→ What needs to be done
I would like the listing below retyped exactly, line by line.

→ Raw data
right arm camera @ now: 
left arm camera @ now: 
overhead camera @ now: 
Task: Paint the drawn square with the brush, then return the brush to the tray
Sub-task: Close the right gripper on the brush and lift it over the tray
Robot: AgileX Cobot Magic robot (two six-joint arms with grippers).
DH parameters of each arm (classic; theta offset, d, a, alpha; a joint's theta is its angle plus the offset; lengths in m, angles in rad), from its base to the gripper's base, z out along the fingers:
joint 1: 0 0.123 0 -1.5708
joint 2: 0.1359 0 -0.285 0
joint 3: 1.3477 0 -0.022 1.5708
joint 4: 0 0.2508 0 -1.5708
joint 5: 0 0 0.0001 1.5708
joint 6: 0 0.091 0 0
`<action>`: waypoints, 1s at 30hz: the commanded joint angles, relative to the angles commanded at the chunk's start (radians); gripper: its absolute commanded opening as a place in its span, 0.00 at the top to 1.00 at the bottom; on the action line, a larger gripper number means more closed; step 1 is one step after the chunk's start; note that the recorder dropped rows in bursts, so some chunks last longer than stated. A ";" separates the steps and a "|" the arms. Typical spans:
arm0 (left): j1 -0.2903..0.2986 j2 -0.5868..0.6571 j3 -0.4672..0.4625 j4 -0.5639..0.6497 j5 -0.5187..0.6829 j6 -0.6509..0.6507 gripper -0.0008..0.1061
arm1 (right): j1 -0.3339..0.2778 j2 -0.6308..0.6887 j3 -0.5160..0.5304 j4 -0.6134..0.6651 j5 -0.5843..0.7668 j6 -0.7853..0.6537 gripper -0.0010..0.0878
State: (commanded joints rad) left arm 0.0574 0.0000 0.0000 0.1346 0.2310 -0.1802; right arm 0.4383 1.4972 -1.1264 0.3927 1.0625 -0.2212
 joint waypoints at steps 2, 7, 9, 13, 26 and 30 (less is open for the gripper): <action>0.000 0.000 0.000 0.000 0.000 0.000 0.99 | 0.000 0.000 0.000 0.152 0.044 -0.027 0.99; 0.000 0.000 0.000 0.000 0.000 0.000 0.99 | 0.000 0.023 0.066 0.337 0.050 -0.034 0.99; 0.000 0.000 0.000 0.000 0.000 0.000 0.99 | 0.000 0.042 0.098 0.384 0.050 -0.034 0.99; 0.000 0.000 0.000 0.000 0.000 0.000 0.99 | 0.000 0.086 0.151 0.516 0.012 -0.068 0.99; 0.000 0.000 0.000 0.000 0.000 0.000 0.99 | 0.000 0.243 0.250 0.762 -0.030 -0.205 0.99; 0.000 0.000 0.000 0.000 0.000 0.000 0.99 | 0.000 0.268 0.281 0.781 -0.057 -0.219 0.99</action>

→ Your solution
right arm camera @ now: 
left arm camera @ now: 
overhead camera @ now: 
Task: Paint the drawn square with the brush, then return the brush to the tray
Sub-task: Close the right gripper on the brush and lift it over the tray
Robot: AgileX Cobot Magic robot (two six-joint arms with grippers).
DH parameters of each arm (classic; theta offset, d, a, alpha; a joint's theta is its angle plus the offset; lengths in m, angles in rad), from its base to the gripper's base, z out along the fingers:
joint 1: 0 0.123 0 -1.5708
joint 2: 0.1359 0 -0.285 0
joint 3: 1.3477 0 -0.022 1.5708
joint 4: 0 0.2508 0 -1.5708
joint 5: 0 0 0.0001 1.5708
joint 6: 0 0.091 0 0
`<action>`: waypoints, 1s at 30hz: the commanded joint angles, relative to the angles commanded at the chunk's start (radians); gripper: its absolute commanded opening as a place in its span, 0.00 at the top to 1.00 at the bottom; on the action line, a larger gripper number means more closed; step 1 is one step after the chunk's start; note that the recorder dropped rows in bursts, so some chunks last longer than stated. A ";" separates the steps and a "|" the arms. Typical spans:
arm0 (left): j1 -0.2903..0.2986 j2 -0.5868..0.6571 j3 -0.4672..0.4625 j4 -0.5639..0.6497 j5 -0.5187..0.6829 j6 -0.6509..0.6507 gripper -0.0008..0.1061
arm1 (right): j1 -0.3339..0.2778 j2 -0.6308..0.6887 j3 -0.5160..0.5304 j4 -0.6134..0.6651 j5 -0.5843..0.7668 j6 -0.7853..0.6537 gripper -0.0010..0.0878
State: (commanded joints rad) left arm 0.0574 0.0000 0.0000 0.1346 0.2310 -0.1802; right arm 0.4383 1.4972 -1.1264 0.3927 1.0625 -0.2212
 joint waypoints at steps 2, 7, 9, 13, 26 and 30 (less is open for the gripper): <action>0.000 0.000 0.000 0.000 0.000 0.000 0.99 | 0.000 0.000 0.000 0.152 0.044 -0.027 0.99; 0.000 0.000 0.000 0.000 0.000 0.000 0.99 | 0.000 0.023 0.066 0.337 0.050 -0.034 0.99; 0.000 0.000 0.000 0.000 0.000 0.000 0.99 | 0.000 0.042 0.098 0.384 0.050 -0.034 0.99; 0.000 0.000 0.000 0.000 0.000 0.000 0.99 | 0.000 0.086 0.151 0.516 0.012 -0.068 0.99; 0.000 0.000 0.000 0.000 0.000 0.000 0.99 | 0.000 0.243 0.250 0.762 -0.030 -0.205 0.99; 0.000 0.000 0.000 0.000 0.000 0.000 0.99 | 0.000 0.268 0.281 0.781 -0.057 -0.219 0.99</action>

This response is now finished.